Did you do specific styles first or did you always train mixed arts?


----------



## drop bear (Jul 19, 2017)

Jenna said:


> Did you do specific styles first or did you always train mixed arts?



Specific styles first. I did a lot of hybrids which were trying to do the same thing back in the day.


----------



## drop bear (Jul 19, 2017)

JR 137 said:


> Another example of a guy doing anti-grappling and thinking it works because the opponent has no clue how to shoot in...
> 
> 
> 
> ...



There is plenty to choose from. Defending takedowns is hard. People really dont appreciate that. Top fighters dont always defend takedowns.

 It is harder if you are the instructor and you have to go through being a noob again.

Pretending is easier.


----------



## Jenna (Jul 19, 2017)

drop bear said:


> Specific styles first. I did a lot of hybrids which were trying to do the same thing back in the day.

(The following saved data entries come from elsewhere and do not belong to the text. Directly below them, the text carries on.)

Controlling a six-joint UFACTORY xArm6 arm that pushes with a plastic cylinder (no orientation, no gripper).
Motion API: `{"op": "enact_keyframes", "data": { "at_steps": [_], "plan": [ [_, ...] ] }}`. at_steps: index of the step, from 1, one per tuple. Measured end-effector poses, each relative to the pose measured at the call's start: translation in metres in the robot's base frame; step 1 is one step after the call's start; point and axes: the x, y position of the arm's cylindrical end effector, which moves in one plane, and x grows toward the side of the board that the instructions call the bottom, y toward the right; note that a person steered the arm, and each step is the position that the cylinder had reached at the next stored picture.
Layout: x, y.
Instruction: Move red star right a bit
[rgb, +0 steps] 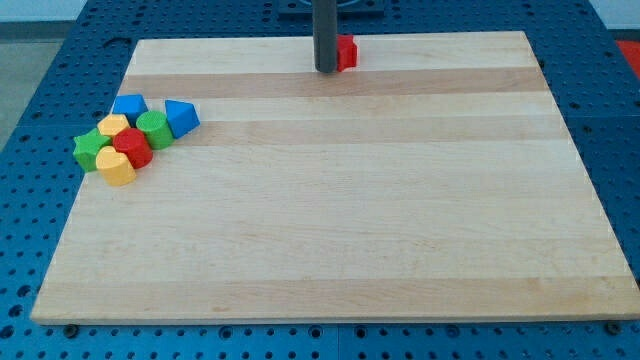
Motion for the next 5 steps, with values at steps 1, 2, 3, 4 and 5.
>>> {"op": "enact_keyframes", "data": {
  "at_steps": [1,2,3,4,5],
  "plan": [
    [0.014,-0.039],
    [0.005,-0.065],
    [-0.029,-0.064],
    [-0.046,-0.032],
    [-0.041,0.043]
  ]
}}
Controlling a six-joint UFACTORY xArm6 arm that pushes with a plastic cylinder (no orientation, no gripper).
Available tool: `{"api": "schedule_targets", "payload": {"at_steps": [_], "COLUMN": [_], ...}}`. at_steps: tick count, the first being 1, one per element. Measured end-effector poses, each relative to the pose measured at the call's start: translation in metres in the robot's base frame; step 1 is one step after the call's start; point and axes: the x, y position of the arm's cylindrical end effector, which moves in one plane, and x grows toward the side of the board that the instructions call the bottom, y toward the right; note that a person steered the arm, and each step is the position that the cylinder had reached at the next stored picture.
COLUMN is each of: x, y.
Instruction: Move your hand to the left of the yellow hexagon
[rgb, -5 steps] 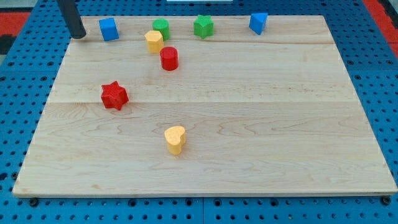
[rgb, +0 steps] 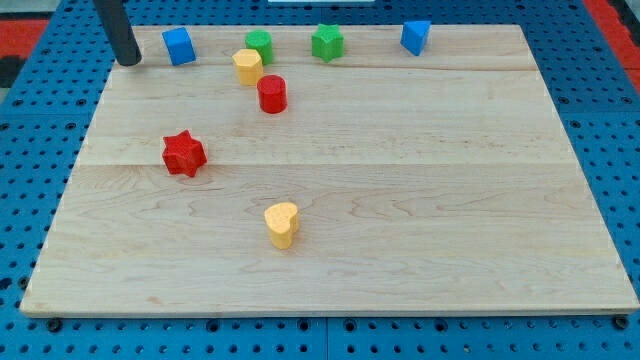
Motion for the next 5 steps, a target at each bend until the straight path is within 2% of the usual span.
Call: {"api": "schedule_targets", "payload": {"at_steps": [2,3,4,5], "x": [0.002,0.029,0.027,0.025], "y": [0.043,0.076,0.112,0.114]}}
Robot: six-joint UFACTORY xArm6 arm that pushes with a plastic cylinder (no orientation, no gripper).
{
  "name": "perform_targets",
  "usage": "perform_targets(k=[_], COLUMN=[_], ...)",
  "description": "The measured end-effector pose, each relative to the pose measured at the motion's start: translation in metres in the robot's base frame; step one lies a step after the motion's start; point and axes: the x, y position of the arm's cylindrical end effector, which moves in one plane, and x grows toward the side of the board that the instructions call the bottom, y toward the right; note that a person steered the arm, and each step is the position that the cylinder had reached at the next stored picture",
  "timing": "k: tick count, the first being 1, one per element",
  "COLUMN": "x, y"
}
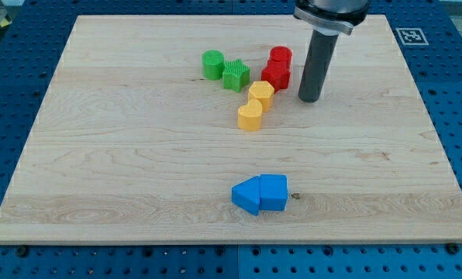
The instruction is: Slightly move the red blocks towards top of the board
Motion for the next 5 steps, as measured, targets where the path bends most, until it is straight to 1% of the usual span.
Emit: perform_targets(k=[1, 2, 3, 4, 5], x=[-0.002, -0.013, -0.035, -0.034, -0.012], y=[-0.024, -0.04, -0.04, -0.029, 0.013])
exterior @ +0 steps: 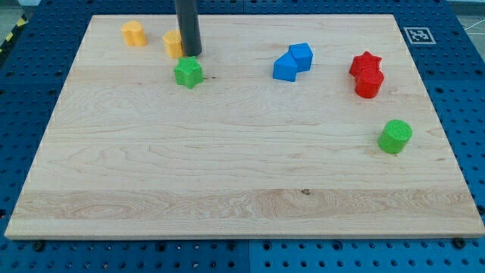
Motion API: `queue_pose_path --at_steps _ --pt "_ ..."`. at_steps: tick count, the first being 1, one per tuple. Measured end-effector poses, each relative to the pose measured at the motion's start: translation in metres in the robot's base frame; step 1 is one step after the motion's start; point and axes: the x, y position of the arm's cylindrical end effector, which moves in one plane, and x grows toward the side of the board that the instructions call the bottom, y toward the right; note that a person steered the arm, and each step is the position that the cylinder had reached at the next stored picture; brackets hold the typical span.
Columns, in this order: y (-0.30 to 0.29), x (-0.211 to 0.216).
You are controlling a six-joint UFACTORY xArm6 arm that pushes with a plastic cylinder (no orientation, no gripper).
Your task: Slide the green star up and left
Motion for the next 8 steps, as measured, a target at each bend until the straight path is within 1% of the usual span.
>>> queue_pose_path --at_steps 1,2,3,4,5,6,8 --pt "-0.029 -0.008" --pt "-0.018 0.009" --pt "0.058 0.038" --pt "0.099 0.058" --pt "0.084 0.092" --pt "0.065 0.107" --pt "0.032 0.078"
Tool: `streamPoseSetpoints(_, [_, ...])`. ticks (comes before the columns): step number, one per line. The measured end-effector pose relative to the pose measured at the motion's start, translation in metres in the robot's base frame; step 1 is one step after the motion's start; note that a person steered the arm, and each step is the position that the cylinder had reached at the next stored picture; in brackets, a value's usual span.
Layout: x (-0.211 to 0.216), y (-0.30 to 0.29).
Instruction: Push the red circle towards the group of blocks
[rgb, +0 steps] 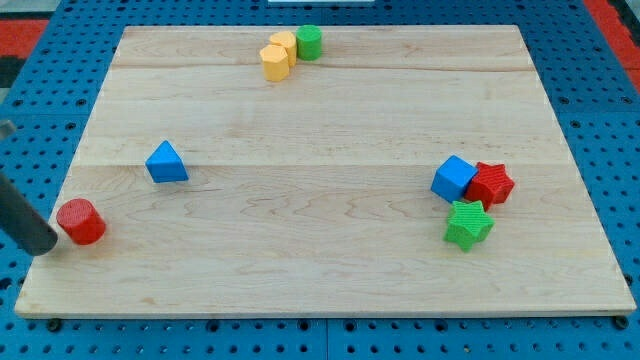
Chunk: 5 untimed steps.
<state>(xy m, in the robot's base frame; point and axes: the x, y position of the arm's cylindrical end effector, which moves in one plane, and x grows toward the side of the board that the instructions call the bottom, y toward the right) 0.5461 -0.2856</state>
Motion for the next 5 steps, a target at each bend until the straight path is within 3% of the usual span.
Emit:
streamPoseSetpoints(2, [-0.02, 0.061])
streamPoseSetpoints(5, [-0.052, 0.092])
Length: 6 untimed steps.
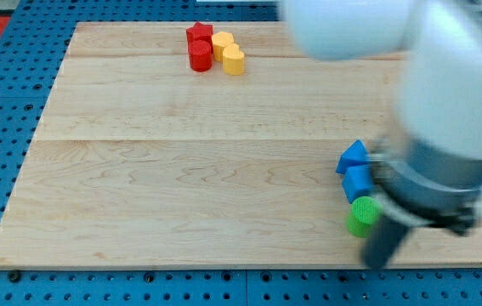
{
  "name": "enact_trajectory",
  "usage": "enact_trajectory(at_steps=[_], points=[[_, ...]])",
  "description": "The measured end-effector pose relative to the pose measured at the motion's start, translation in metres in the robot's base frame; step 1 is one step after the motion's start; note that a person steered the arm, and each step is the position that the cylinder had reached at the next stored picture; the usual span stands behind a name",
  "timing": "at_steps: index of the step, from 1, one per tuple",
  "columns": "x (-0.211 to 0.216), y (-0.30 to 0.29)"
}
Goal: Push the green star and green circle and blue cube slightly right
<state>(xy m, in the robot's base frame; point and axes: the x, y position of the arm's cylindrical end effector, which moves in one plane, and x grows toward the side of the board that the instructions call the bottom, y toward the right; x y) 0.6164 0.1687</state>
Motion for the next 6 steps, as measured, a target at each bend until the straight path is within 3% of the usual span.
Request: enact_trajectory(at_steps=[1, 3, 4, 6], points=[[-0.012, 0.069], [-0.072, 0.022], [-0.082, -0.004], [-0.098, -0.003]])
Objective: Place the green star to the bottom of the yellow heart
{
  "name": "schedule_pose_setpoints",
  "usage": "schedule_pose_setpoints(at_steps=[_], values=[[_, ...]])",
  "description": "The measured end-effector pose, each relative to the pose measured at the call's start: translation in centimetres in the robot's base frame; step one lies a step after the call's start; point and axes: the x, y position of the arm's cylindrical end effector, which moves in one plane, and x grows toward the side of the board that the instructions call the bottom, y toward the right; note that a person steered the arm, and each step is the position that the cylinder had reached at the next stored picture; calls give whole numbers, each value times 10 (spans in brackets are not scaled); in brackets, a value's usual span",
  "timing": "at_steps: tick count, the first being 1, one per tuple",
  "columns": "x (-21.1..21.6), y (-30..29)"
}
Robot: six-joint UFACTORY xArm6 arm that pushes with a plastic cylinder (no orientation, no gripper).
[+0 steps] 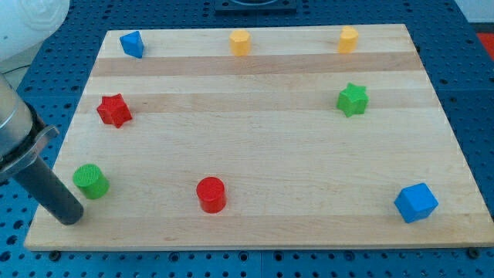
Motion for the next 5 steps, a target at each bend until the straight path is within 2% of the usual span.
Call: schedule_pose_setpoints(at_steps=[1, 2, 3, 4, 5], values=[[-1, 40], [9, 120], [31, 168], [31, 226], [23, 343]])
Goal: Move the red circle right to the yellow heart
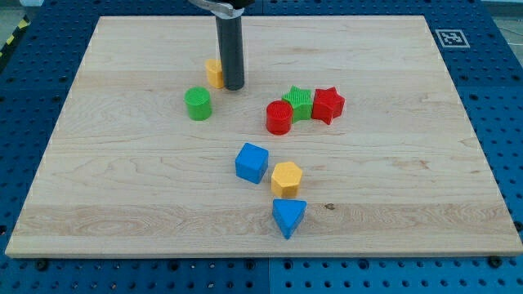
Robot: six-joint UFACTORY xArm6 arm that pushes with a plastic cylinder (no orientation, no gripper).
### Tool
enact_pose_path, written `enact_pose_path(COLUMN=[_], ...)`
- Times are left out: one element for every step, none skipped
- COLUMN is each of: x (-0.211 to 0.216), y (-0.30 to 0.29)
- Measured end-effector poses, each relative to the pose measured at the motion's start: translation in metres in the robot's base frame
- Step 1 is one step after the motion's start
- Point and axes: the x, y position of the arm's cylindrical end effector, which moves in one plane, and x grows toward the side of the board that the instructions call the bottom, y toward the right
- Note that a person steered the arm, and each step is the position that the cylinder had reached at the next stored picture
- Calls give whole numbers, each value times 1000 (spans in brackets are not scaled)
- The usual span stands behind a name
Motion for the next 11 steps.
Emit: enact_pose_path(x=[0,16,49,83,114,121,120,109,97,76,61], y=[33,36,12,11,27,59,75,78,68,65,65])
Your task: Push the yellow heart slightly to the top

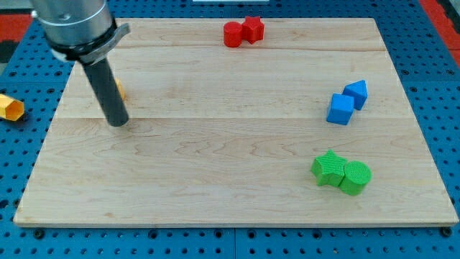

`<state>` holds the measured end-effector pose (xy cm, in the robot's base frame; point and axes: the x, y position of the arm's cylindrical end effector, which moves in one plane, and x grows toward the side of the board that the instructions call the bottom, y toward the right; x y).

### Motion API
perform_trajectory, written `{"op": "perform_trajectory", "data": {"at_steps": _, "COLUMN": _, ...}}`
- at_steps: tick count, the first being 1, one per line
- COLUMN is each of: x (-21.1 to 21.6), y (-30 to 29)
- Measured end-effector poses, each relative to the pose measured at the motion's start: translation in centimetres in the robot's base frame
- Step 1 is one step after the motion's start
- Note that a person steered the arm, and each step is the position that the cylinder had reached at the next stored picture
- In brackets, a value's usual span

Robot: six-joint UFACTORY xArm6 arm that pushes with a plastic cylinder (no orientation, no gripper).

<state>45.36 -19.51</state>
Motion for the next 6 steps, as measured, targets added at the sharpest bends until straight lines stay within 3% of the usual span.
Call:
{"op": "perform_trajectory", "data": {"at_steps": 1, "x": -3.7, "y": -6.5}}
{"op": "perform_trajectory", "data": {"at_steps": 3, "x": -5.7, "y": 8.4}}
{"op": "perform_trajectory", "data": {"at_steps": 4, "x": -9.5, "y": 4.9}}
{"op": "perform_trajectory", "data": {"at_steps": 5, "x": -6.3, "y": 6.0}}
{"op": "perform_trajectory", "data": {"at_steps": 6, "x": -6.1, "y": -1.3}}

What kind of things make you change away from your specific styles that you did first into hybrids and/or mixed arts? (I am not establishing a dossier on you or anything haha.. just interested because your route through is different from mine)


----------



## Gerry Seymour (Jul 19, 2017)

Jenna said:


> And would there be no merit in finding those workable techniques from scratch?? I mean not like reinventing a wheel and but there were no like minded folk who found the same within the art and thought.. we ought to see what ways we have available in our system to address this apparent shortcoming?? I am just picking your brains because you have interesting brain to pick


Merit? Yes, from an intellectual perspective. But from a martial perspective, it's more efficient (and has a higher probability of success) to look at what others do that is effective, and learn from that.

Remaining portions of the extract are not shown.